**WORK REQUIRED**
Nothing should change. Output the data exactly.
Content starts
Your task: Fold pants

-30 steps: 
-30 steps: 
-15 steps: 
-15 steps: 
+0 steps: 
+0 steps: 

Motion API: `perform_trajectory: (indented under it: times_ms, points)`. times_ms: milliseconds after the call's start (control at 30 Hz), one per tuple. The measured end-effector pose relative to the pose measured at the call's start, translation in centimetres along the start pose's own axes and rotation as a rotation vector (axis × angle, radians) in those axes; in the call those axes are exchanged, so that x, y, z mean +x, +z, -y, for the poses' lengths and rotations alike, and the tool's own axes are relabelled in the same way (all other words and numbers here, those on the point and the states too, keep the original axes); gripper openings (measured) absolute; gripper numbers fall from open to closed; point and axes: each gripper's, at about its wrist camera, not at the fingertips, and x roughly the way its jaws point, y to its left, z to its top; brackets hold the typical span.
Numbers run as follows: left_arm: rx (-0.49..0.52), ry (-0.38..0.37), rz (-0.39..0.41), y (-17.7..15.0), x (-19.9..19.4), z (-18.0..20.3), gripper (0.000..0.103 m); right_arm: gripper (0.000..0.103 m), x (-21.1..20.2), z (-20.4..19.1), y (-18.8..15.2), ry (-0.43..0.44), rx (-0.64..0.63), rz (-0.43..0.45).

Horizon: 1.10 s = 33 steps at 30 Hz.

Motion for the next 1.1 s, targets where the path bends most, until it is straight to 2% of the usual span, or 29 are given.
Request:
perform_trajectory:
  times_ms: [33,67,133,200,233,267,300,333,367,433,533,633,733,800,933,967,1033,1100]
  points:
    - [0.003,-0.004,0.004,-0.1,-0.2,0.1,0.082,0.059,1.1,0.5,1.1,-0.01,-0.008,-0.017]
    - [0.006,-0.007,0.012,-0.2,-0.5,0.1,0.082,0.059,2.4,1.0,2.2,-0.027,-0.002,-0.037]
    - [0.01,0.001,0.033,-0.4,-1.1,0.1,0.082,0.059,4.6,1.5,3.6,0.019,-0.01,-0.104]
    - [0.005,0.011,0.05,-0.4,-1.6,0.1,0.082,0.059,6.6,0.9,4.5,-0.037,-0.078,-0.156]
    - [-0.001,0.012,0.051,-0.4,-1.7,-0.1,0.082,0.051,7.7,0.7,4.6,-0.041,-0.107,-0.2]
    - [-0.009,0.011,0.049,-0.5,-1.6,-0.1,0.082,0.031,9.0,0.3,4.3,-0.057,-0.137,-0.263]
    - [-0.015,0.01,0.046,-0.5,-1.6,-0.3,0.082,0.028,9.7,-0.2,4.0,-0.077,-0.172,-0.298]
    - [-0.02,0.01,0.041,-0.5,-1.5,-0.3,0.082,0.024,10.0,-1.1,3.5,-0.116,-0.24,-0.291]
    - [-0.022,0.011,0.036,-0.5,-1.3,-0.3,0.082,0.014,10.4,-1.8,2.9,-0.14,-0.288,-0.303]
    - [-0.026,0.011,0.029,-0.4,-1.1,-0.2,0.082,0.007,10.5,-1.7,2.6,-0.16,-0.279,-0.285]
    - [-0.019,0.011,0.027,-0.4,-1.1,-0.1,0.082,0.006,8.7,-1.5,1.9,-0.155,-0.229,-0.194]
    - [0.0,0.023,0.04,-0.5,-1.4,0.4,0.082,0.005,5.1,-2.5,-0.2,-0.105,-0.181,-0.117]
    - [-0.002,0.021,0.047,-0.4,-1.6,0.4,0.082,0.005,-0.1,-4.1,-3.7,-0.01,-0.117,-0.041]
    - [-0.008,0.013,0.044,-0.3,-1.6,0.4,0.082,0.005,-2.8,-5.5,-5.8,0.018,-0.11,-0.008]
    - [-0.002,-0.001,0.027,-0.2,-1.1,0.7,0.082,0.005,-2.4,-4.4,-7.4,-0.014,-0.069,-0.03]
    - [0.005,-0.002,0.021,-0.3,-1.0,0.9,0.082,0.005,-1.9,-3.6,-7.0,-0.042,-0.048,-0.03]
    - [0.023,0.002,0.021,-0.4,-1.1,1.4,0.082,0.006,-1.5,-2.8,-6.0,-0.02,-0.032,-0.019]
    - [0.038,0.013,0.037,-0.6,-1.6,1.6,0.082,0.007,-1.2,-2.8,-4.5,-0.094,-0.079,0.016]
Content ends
**RESULT BELOW**
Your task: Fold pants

-30 steps: 
-30 steps: 
-15 steps: 
-15 steps: 
+0 steps: 
+0 steps: 

Motion API: `perform_trajectory: (indented under it: times_ms, points)`. times_ms: milliseconds after the call's start (control at 30 Hz), one per tuple. The measured end-effector pose relative to the pose measured at the call's start, translation in centimetres along the start pose's own axes and rotation as a rotation vector (axis × angle, radians) in those axes; in the call those axes are exchanged, so that x, y, z mean +x, +z, -y, for the poses' lengths and rotations alike, and the tool's own axes are relabelled in the same way (all other words and numbers here, those on the point and the states too, keep the original axes); gripper openings (measured) absolute; gripper numbers fall from open to closed; point and axes: each gripper's, at about its wrist camera, not at the fingertips, and x roughly the way its jaws point, y to its left, z to its top; brackets hold the typical span.
Numbers run as follows: left_arm: rx (-0.49..0.52), ry (-0.38..0.37), rz (-0.39..0.41), y (-17.7..15.0), x (-19.9..19.4), z (-18.0..20.3), gripper (0.000..0.103 m); right_arm: gripper (0.000..0.103 m), x (-21.1..20.2), z (-20.4..19.1), y (-18.8..15.2), ry (-0.43..0.44), rx (-0.64..0.63), rz (-0.43..0.45).

Horizon: 1.10 s = 33 steps at 30 Hz.

Motion for the next 1.1 s, targets where the path bends most, until it is straight to 2% of the usual span, or 29 are given.
Request:
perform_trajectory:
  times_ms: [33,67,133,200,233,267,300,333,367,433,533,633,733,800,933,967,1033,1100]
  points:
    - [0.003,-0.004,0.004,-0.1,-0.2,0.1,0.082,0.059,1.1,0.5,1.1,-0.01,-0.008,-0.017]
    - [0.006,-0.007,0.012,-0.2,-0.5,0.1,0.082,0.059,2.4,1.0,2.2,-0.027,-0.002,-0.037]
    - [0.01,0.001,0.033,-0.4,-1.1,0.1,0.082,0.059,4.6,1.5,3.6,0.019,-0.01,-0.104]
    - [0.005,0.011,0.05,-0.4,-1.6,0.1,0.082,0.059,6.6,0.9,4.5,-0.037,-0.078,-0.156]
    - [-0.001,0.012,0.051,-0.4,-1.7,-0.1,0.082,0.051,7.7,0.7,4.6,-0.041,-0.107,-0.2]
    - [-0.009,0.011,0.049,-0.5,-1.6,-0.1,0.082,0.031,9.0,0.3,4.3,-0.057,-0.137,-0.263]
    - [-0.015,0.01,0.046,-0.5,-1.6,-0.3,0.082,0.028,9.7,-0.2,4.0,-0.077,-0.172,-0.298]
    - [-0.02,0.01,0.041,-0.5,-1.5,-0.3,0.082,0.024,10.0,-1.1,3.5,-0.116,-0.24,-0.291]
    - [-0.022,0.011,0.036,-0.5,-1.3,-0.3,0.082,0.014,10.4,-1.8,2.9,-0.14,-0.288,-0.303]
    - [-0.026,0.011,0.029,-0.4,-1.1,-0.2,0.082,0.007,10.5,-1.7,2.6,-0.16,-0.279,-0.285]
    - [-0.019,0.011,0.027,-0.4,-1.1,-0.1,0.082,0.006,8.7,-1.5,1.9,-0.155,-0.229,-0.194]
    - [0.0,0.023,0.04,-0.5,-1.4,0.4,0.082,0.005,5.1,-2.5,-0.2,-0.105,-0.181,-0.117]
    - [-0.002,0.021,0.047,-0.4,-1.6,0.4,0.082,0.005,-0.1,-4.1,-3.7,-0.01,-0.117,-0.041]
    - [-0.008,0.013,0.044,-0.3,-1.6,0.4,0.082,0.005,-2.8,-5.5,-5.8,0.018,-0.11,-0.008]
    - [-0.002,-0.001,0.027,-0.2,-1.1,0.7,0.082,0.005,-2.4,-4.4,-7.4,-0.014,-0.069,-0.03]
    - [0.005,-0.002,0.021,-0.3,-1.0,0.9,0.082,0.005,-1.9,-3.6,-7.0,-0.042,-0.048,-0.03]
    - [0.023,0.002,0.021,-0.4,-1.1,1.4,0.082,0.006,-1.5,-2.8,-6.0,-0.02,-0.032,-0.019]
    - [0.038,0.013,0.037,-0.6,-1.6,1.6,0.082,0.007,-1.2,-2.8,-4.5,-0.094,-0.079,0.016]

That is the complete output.